- **Task input**
########
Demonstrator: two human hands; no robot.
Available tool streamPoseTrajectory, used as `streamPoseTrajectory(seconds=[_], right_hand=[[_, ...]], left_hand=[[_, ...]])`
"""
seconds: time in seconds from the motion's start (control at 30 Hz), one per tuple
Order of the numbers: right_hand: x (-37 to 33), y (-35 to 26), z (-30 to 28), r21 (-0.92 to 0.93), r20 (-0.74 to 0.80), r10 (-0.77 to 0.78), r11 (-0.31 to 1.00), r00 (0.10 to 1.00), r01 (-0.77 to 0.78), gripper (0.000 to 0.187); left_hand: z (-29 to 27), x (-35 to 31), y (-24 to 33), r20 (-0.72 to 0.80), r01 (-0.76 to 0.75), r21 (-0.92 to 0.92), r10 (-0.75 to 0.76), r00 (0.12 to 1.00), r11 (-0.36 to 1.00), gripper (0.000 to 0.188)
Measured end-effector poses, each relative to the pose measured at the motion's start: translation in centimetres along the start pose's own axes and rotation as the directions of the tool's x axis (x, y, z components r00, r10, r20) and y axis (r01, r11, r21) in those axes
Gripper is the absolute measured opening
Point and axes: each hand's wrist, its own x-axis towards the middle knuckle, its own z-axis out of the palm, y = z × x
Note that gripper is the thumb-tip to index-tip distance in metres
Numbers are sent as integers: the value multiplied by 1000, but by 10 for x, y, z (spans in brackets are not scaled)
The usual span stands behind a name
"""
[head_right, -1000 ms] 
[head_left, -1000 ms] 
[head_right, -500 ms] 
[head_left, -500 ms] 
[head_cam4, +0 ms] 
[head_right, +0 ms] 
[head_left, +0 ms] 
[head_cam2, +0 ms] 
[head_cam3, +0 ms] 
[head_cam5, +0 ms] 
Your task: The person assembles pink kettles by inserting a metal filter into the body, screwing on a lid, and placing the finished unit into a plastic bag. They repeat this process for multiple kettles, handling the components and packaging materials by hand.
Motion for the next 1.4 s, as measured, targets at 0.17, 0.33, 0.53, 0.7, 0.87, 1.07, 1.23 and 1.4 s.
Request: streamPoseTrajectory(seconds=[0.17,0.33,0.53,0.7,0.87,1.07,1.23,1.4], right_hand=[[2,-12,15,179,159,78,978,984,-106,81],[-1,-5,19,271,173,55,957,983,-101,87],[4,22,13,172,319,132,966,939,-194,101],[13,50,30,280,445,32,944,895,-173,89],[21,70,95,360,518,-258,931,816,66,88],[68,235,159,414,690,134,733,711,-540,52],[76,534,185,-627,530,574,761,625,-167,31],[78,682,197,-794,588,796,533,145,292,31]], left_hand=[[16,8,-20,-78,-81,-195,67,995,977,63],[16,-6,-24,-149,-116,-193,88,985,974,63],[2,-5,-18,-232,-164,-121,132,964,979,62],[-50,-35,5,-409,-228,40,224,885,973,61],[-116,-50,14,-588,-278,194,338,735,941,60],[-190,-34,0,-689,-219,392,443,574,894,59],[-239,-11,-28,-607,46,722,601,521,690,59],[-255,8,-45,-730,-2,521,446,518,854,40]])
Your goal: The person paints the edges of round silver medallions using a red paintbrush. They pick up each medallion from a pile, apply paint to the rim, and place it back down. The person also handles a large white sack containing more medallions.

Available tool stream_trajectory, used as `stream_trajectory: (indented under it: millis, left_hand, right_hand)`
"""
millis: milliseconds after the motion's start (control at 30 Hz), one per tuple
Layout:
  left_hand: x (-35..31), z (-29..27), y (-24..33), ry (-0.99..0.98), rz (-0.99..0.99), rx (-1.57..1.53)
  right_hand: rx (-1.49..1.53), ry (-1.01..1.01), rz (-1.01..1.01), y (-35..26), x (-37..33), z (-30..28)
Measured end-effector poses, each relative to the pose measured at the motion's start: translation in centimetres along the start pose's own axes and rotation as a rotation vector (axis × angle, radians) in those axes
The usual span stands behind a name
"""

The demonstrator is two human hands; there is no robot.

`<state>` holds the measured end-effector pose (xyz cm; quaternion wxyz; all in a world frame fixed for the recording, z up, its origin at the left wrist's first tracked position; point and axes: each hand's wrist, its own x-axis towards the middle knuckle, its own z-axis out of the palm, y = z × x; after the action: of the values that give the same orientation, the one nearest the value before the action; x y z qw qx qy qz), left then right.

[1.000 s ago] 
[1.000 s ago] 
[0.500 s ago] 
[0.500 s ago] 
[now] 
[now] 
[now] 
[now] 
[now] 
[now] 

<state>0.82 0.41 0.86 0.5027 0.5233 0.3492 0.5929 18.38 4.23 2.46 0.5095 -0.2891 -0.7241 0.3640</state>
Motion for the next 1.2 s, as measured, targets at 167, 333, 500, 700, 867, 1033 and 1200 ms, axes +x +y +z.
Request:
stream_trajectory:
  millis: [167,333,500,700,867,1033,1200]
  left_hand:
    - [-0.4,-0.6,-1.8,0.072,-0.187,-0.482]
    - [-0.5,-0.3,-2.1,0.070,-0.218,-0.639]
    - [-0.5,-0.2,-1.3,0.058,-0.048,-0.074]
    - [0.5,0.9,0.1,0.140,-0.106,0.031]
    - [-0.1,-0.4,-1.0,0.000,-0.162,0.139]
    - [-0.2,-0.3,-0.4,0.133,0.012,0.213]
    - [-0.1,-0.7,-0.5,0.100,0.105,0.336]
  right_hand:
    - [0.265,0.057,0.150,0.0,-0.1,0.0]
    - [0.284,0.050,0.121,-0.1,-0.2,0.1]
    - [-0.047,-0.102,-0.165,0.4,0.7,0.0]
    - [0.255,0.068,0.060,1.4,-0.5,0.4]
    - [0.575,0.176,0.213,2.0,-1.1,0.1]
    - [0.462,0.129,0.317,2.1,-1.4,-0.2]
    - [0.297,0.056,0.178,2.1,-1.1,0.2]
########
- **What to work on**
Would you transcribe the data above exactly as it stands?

- **Exercise result**
Demonstrator: two human hands; no robot.
Available tool streamPoseTrajectory, used as `streamPoseTrajectory(seconds=[_], right_hand=[[_, ...]], left_hand=[[_, ...]])`
"""
seconds: time in seconds from the motion's start (control at 30 Hz), one per tuple
Order of the numbers: right_hand: x (-37 to 33), y (-35 to 26), z (-30 to 28), r21 (-0.92 to 0.93), r20 (-0.74 to 0.80), r10 (-0.77 to 0.78), r11 (-0.31 to 1.00), r00 (0.10 to 1.00), r01 (-0.77 to 0.78), gripper (0.000 to 0.187); left_hand: z (-29 to 27), x (-35 to 31), y (-24 to 33), r20 (-0.72 to 0.80), r01 (-0.76 to 0.75), r21 (-0.92 to 0.92), r10 (-0.75 to 0.76), r00 (0.12 to 1.00), r11 (-0.36 to 1.00), gripper (0.000 to 0.188)
Measured end-effector poses, each relative to the pose measured at the motion's start: translation in centimetres along the start pose's own axes and rotation as the directions of the tool's x axis (x, y, z components r00, r10, r20) and y axis (r01, r11, r21) in those axes
Gripper is the absolute measured opening
Point and axes: each hand's wrist, its own x-axis towards the middle knuckle, its own z-axis out of the palm, y = z × x
Note that gripper is the thumb-tip to index-tip distance in metres
Numbers are sent as integers: the value multiplied by 1000, but by 10 for x, y, z (spans in brackets are not scaled)
The usual span stands behind a name
"""
[head_right, -1000 ms] 
[head_left, -1000 ms] 
[head_right, -500 ms] 
[head_left, -500 ms] 
[head_cam4, +0 ms] 
[head_right, +0 ms] 
[head_left, +0 ms] 
[head_cam2, +0 ms] 
[head_cam3, +0 ms] 
[head_cam5, +0 ms] 
Your task: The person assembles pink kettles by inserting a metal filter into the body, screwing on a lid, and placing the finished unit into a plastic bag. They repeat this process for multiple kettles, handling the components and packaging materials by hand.
Motion for the next 1.4 s, as measured, targets at 0.17, 0.33, 0.53, 0.7, 0.87, 1.07, 1.23 and 1.4 s.
Request: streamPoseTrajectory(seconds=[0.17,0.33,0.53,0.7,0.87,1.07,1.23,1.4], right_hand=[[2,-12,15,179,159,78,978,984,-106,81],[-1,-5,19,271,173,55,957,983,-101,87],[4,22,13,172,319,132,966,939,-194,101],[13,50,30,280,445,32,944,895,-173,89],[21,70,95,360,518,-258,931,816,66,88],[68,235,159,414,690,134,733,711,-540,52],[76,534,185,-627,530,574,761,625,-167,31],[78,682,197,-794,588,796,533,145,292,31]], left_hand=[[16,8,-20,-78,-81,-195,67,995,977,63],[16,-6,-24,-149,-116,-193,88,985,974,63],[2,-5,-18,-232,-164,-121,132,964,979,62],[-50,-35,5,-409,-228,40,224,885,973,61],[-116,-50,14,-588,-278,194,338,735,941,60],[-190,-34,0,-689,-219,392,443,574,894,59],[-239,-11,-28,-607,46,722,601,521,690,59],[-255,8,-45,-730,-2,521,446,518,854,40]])
Your goal: The person paints the edges of round silver medallions using a red paintbrush. They pick up each medallion from a pile, apply paint to the rim, and place it back down. The person also handles a large white sack containing more medallions.

Available tool stream_trajectory, used as `stream_trajectory: (indented under it: millis, left_hand, right_hand)`
"""
millis: milliseconds after the motion's start (control at 30 Hz), one per tuple
Layout:
  left_hand: x (-35..31), z (-29..27), y (-24..33), ry (-0.99..0.98), rz (-0.99..0.99), rx (-1.57..1.53)
  right_hand: rx (-1.49..1.53), ry (-1.01..1.01), rz (-1.01..1.01), y (-35..26), x (-37..33), z (-30..28)
Measured end-effector poses, each relative to the pose measured at the motion's start: translation in centimetres along the start pose's own axes and rotation as a rotation vector (axis × angle, radians) in those axes
The usual span stands behind a name
"""

The demonstrator is two human hands; there is no robot.

`<state>` holds the measured end-effector pose (xyz cm; quaternion wxyz; all in a world frame fixed for the recording, z up, its origin at the left wrist's first tracked position; point and axes: each hand's wrist, its own x-axis towards the middle knuckle, its own z-axis out of the palm, y = z × x; after the action: of the values that give the same orientation, the one nearest the value before the action; x y z qw qx qy qz), left then right.

[1.000 s ago] 
[1.000 s ago] 
[0.500 s ago] 
[0.500 s ago] 
[now] 
[now] 
[now] 
[now] 
[now] 
[now] 

<state>0.82 0.41 0.86 0.5027 0.5233 0.3492 0.5929 18.38 4.23 2.46 0.5095 -0.2891 -0.7241 0.3640</state>
Motion for the next 1.2 s, as measured, targets at 167, 333, 500, 700, 867, 1033 and 1200 ms, axes +x +y +z.
Request:
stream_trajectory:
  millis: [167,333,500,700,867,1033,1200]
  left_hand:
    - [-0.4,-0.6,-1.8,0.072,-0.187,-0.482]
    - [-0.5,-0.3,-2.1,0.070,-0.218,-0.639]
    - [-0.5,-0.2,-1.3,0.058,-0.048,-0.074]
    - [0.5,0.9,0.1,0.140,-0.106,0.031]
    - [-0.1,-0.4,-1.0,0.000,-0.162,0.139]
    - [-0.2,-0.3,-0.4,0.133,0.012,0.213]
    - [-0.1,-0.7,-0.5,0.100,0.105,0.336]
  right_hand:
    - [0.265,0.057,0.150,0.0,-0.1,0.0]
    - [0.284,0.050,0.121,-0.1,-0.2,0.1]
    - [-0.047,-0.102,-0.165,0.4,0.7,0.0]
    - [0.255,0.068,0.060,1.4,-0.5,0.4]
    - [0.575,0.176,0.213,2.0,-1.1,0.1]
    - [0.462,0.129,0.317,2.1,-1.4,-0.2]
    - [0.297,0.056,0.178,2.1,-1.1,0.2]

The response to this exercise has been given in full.